Phase-stable Two-dimensional Spectroscopy
Optical spectroscopy in general can be used to analyze structures on an atomic level. Coherent two-dimensional (2D) spectroscopy yields information about the temporal evolution and coupling in the molecules under investigation. The idea is analogous to 2D nuclear magnetic resonance spectroscopy (NMR) which is a standard technique for analyzing molecular structures. Optical 2D spectroscopy, however, can achieve a much higher temporal resolution on the order of femtoseconds (10-15 fs) and is sensitive to the coupling of larger molecular units or colour centres (chromophores) of supramolecular structures.

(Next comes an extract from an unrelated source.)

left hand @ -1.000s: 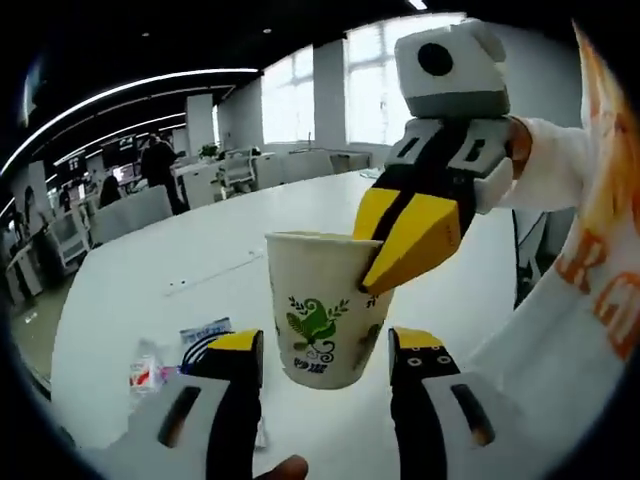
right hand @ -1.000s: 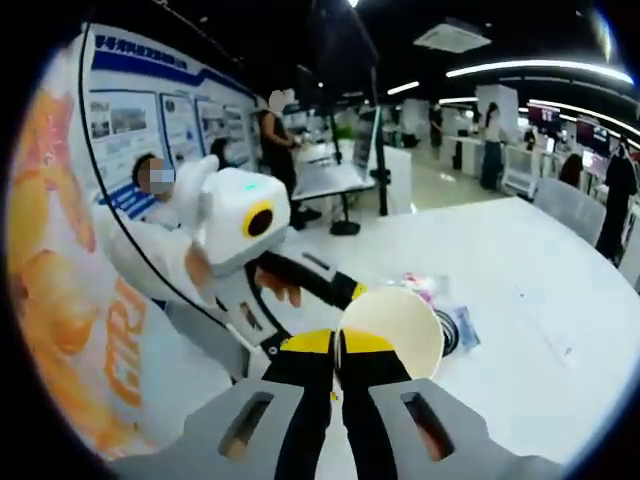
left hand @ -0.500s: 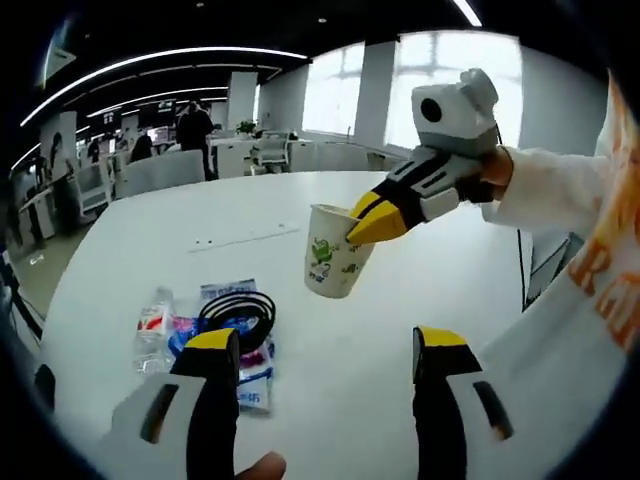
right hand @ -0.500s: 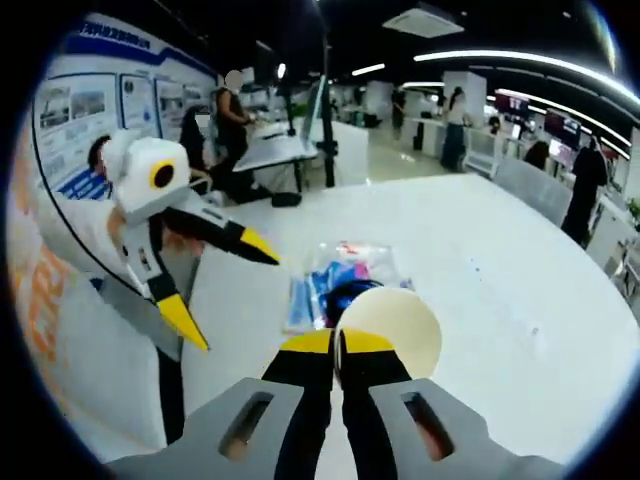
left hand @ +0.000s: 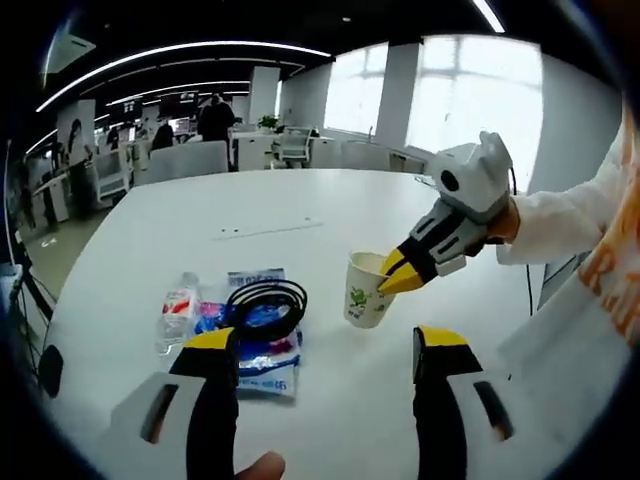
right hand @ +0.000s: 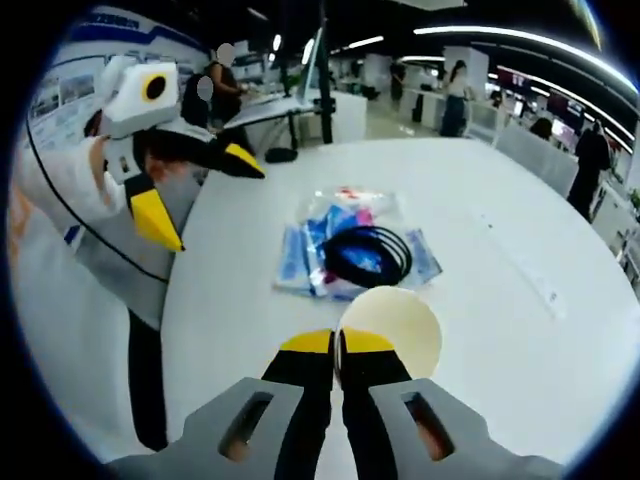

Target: Arrange the tabletop items into an orderly group along one side of the table until the central work area is clear of visible clutter.

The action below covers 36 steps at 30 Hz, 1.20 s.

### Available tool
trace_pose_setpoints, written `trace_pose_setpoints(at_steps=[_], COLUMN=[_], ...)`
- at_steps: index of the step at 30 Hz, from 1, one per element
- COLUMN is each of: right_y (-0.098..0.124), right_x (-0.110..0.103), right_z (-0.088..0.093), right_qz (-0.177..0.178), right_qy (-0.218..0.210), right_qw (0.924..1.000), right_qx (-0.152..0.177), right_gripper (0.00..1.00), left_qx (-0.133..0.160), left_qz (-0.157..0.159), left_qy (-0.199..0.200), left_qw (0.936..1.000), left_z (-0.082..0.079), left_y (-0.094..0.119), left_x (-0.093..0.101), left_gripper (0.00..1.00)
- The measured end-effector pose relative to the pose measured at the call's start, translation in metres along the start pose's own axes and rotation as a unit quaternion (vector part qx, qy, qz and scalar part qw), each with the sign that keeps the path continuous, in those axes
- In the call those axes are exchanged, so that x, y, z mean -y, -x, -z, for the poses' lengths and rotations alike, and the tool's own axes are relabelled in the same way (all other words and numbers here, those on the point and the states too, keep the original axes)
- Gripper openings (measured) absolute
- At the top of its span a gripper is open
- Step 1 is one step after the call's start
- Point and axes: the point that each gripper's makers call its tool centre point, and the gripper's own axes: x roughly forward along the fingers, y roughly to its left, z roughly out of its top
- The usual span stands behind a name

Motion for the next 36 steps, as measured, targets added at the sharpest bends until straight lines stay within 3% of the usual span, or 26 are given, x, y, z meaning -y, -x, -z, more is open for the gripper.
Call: trace_pose_setpoints(at_steps=[9, 15, 20, 36], right_y=[-0.002, -0.004, -0.005, -0.008], right_x=[-0.012, -0.016, -0.020, -0.025], right_z=[0.018, 0.021, 0.022, 0.033], right_qz=[-0.003, -0.007, -0.009, -0.009], right_qy=[0.004, -0.019, -0.025, -0.006], right_qw=[0.9998, 0.9997, 0.9996, 0.9996], right_qx=[-0.018, -0.013, -0.009, -0.025], right_gripper=[0.00, 0.00, 0.00, 0.02], left_qx=[-0.005, -0.018, -0.011, -0.015], left_qz=[0.005, 0.007, 0.012, 0.020], left_qy=[0.004, -0.004, 0.008, 0.007], left_qw=[1.0000, 0.9998, 0.9998, 0.9997], left_z=[0.003, 0.007, 0.003, 0.004], left_y=[-0.001, -0.002, -0.001, -0.002], left_x=[0.003, 0.005, 0.006, 0.012], left_gripper=[0.72, 0.72, 0.73, 0.73])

The challenge to realize such spectrometers lies in the necessary relative phase-stability of the applied laser pulses. The invention uses a rather simple and cost-effective principle and design for a coherent 2D spectrometer. High phase-stability of the laser beams is inherently reached using only conventional beam splitters and mirrors, and avoiding diffractive optics, pulse shapers or phase-locking loops. This setup of the spectrometer can be constructed for a broad range of wavelengths, ranging from infrared to visible and even ultraviolet light. Especially the unrestricted utilization of visible light and light of shorter wavelengths, which is possible with this invention, will be important, as many biological systems, organic photovoltaic cells or quantum dots have absorption spectra in this wavelength range.